János Simor (23 August 1813 – 23 January 1891) was a Hungarian prelate of the Catholic Church who was Archbishop of Esztergom from 1867 until his death in 1891. He was previously Bishop of Győr from 1857 to 1867. He was made a cardinal in 1873.

==Biography==
János Simor was born on 23 August 1813 in Székesfehérvár. He studied at the local gymnasium, the College of Bratislava, and the Seminary of Nagyszombat. He earned a doctorate in theology from the University of Vienna on 8 December 1841, and continued his studies at Collegium Pazmaneum in Vienna.

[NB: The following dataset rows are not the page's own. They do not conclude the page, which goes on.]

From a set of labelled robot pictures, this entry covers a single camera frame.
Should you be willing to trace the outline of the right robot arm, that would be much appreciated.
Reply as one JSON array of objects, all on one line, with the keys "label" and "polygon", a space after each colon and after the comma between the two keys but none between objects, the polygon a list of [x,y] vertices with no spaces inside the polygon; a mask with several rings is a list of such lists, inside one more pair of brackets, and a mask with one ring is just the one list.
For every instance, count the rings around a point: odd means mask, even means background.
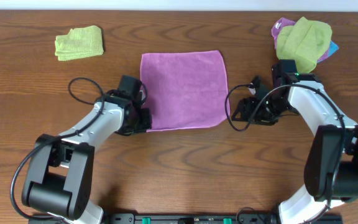
[{"label": "right robot arm", "polygon": [[273,88],[256,76],[246,87],[254,93],[241,99],[230,124],[272,126],[289,111],[300,115],[314,139],[306,160],[302,187],[279,203],[274,212],[238,213],[238,223],[342,223],[335,207],[358,199],[358,124],[326,93],[314,73],[302,73],[294,60],[272,66]]}]

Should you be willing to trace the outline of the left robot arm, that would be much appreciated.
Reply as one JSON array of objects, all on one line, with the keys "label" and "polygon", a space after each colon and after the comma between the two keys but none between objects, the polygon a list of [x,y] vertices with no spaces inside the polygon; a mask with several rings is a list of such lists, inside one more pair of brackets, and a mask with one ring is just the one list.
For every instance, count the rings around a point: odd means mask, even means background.
[{"label": "left robot arm", "polygon": [[90,200],[94,155],[112,134],[131,136],[152,127],[146,99],[145,85],[124,75],[118,88],[100,91],[93,109],[72,128],[39,136],[20,164],[29,165],[21,201],[43,215],[22,216],[34,223],[109,223],[109,215]]}]

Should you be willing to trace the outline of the purple microfibre cloth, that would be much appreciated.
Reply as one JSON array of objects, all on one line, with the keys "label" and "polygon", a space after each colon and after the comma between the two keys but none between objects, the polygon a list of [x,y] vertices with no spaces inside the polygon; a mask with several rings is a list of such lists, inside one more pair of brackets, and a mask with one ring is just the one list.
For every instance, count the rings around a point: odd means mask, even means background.
[{"label": "purple microfibre cloth", "polygon": [[153,132],[212,128],[226,120],[227,73],[217,50],[143,54],[140,79]]}]

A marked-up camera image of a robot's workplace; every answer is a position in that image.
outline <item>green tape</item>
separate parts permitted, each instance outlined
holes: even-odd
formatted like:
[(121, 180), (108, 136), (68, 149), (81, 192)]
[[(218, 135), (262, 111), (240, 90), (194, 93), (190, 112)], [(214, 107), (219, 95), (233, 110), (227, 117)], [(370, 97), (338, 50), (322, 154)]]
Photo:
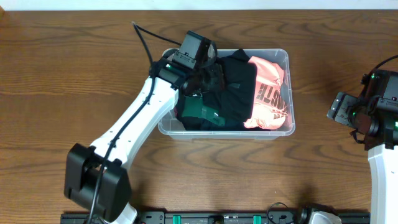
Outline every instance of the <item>green tape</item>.
[(261, 224), (261, 216), (259, 215), (253, 216), (253, 224)]
[(181, 216), (174, 215), (173, 216), (173, 224), (181, 224)]

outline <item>tabletop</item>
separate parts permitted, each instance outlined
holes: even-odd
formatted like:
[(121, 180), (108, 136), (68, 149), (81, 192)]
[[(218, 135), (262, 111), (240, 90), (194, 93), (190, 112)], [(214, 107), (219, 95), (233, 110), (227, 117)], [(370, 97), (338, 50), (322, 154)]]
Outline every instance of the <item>tabletop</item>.
[[(219, 49), (286, 50), (296, 122), (274, 141), (178, 141), (155, 128), (129, 171), (134, 206), (370, 210), (367, 152), (326, 113), (339, 91), (358, 95), (362, 75), (397, 54), (398, 11), (32, 11), (0, 20), (1, 223), (85, 211), (63, 196), (65, 161), (114, 124), (147, 78), (131, 21), (179, 42), (193, 30)], [(144, 37), (155, 59), (175, 47)]]

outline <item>white background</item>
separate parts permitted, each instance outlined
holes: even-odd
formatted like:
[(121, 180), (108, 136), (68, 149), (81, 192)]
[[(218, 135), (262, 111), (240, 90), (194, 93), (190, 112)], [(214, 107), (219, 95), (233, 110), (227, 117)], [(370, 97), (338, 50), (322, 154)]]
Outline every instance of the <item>white background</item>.
[(398, 0), (0, 0), (5, 10), (398, 9)]

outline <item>folded pink fabric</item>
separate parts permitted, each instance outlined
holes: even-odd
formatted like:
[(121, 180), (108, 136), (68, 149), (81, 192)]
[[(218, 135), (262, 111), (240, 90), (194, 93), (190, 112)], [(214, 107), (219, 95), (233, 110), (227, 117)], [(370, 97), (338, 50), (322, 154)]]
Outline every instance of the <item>folded pink fabric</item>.
[(278, 64), (262, 58), (251, 57), (249, 63), (257, 66), (257, 78), (252, 116), (244, 126), (278, 129), (287, 116), (285, 102), (280, 96), (285, 72)]

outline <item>storage box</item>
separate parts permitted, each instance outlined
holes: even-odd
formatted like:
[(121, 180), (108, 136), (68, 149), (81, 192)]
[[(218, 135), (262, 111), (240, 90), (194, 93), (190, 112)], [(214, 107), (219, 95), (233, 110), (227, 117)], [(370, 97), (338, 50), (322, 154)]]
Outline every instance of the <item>storage box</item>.
[[(218, 50), (219, 57), (231, 55), (235, 50)], [(174, 139), (262, 139), (273, 140), (281, 136), (291, 135), (295, 130), (292, 84), (290, 83), (289, 57), (282, 49), (245, 49), (249, 57), (257, 56), (277, 63), (284, 71), (284, 82), (280, 88), (287, 106), (287, 119), (279, 128), (272, 131), (186, 131), (182, 123), (175, 118), (174, 110), (169, 111), (159, 122), (159, 131)]]

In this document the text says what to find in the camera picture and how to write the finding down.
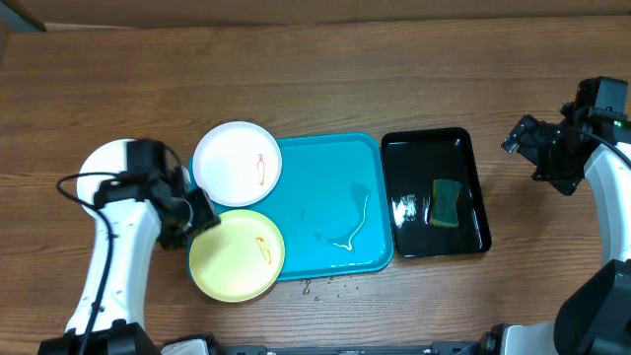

He was ordained a priest on 28 October 1836 and for twenty years combined pastoral work with teaching and academic administration. In 1854 Cardinal János Scitovszky dispatched him to Rome to make the case against expanding the planned Austrian concordat to include Hungary.

He was named Bishop of Győr on 19 March 1857 and received his episcopal consecration on 29 June 1857 from Scitovszky. He was promoted to Archbishop of Esztergom on 22 February 1867. On 8 June 1867, he crowned Emperor Franz Joseph with the crown of St. Stephen, the event for which he had commissioned Franz Liszt to write his Hungarian Coronation Mass. At the First Vatican Council (1869-1870) he aligned himself with the minority who opposed the dogma of papal infallibility, though he later wrote in its defence.

Pope Pius IX made him a cardinal priest on 22 December 1873 and he received the title of San Bartolomeo all'Isola on 15 June 1874. He participated in the conclave of 1878 that elected Pope Leo XIII. He received his red biretta on 22 September 1879 from Pope Leo.

He died on 23 January 1891 in Esztergom and was buried in the cathedral there.